25 districts de santé seront bientôt dotés chacun d’un centre de traitement des déchets hospitaliers dangereux.

En effet, le Chef de l’État, par le décret n° 2017/409 vient d’habiliter le ministre de l’Économie, de la Planification et de l’Aménagement du territoire (MINEPAT), à signer un accord de prêt de 3,2 milliards de FCFA, pour le financement du projet de gestion des déchets hospitaliers dangereux, phase I, dont 25 districts de santé sont concernés.

«Un texte important qui, au-delà du montant alloué, vient rappeler à la communauté nationale que ces déchets, bien que n’étant pas essentiellement issus des hôpitaux, des laboratoires d’analyses médicales, des cliniques privées, des centres de recherche ou encore ceux produits pendant les campagnes de santé publique comme les campagnes de vaccination, sont également concernés et doivent avoir un traitement particulier», commente Cameroon Tribune en kiosque ce mercredi.

Il faut rappeler que sont dit déchets médicaux dangereux, ceux issus des activités de soins prodigués dans les différentes structures médicalisées, les hôpitaux et autres. Ces déchets sont généralement classés en deux catégories principales, selon leur degré de dangerosité.

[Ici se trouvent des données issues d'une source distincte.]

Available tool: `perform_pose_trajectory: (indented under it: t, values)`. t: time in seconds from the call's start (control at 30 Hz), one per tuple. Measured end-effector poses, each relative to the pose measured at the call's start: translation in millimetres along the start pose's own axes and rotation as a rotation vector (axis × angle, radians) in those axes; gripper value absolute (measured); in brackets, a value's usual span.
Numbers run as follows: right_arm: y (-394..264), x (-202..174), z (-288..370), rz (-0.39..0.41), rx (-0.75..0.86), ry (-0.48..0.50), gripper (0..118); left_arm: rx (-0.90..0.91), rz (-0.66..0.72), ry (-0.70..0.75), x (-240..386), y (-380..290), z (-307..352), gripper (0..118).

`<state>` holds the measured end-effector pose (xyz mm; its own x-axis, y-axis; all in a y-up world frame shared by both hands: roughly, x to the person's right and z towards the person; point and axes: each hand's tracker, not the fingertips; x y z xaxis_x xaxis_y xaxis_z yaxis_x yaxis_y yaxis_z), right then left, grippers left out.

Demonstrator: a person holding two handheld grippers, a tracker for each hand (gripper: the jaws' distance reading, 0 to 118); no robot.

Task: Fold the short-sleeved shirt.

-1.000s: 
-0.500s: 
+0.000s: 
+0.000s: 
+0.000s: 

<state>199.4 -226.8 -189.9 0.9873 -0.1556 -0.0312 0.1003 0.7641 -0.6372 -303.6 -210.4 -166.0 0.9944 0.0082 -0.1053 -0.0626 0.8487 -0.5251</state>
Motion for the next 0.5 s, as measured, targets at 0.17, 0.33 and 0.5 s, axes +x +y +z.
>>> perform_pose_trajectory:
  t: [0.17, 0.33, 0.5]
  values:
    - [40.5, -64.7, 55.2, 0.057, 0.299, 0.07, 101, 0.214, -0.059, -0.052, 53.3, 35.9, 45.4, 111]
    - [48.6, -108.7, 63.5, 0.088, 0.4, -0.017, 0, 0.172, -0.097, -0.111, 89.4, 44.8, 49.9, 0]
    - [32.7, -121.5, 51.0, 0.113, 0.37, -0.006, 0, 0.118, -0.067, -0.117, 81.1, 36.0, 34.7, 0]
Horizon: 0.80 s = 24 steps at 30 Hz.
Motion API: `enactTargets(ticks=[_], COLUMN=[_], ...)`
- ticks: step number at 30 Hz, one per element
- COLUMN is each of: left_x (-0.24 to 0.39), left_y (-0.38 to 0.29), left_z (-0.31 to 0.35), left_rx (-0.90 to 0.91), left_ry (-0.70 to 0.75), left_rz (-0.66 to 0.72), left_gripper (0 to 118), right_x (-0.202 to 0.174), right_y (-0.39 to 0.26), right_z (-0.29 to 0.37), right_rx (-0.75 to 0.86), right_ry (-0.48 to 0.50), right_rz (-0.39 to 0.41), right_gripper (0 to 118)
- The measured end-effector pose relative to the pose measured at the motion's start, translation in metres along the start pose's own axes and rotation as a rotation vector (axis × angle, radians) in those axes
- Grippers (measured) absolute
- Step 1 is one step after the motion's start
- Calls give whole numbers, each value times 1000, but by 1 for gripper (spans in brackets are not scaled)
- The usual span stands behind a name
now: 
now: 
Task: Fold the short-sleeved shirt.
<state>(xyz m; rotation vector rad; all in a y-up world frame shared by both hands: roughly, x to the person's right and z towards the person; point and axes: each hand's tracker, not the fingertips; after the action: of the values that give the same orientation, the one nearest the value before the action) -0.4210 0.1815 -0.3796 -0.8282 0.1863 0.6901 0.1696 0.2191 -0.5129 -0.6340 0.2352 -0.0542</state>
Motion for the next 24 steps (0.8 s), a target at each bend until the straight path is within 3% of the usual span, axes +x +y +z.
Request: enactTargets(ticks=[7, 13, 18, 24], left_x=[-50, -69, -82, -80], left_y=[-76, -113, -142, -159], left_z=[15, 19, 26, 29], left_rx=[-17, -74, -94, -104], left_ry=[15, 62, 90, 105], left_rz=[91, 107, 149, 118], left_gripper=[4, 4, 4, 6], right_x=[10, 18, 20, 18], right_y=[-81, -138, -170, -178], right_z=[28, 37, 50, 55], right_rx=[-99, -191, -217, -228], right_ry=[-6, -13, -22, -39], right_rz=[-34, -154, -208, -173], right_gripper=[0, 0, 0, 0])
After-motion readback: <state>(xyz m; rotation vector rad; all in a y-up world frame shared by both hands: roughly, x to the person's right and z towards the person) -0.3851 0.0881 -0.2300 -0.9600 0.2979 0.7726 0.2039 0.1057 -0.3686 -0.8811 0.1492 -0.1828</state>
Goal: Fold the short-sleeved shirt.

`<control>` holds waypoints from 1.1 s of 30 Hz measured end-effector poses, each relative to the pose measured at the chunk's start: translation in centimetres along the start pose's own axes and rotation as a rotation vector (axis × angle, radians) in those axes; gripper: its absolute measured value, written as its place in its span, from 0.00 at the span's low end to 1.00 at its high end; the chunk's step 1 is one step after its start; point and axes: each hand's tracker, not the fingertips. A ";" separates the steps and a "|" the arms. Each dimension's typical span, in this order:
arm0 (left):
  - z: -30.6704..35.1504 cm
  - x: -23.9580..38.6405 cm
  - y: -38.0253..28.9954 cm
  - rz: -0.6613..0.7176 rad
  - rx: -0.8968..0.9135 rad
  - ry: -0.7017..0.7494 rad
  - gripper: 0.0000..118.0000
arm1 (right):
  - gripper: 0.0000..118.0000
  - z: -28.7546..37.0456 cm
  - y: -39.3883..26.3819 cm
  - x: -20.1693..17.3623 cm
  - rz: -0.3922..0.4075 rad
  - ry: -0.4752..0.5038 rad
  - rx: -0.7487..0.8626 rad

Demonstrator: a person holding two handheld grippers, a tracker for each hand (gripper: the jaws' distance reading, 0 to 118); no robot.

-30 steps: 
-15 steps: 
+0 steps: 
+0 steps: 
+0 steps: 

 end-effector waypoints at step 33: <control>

D’une part il y a les déchets médicaux assimilables aux déchets ménagers comme les emballages, donc sans risque direct pour la santé des personnes et de l’environnement, et d’autre part les déchets représentant un risque infectieux ou sanitaire. Il s’agit de ceux liés aux actes de soin (compresses, seringues, aiguilles, bistouris), ceux d’origine humaine (urine, sang, animaux de laboratoire), des produits chimio-thérapeutiques (antiseptiques, sérums, vaccins), des réactifs de laboratoire et de radiologie.

L’Organisation mondiale de la santé (OMS) recommande le traitement des déchets par incinération à minima 800°C. Selon le quotidien gouvernemental, dans le cas de nos formations hospitalières, c’est chacune qui trouvait les voies et moyens, pour ne pas dire se débrouillait, pour le traitement de ses déchets. Avec tous les risques infectieux et de protection de l’environnement encouru.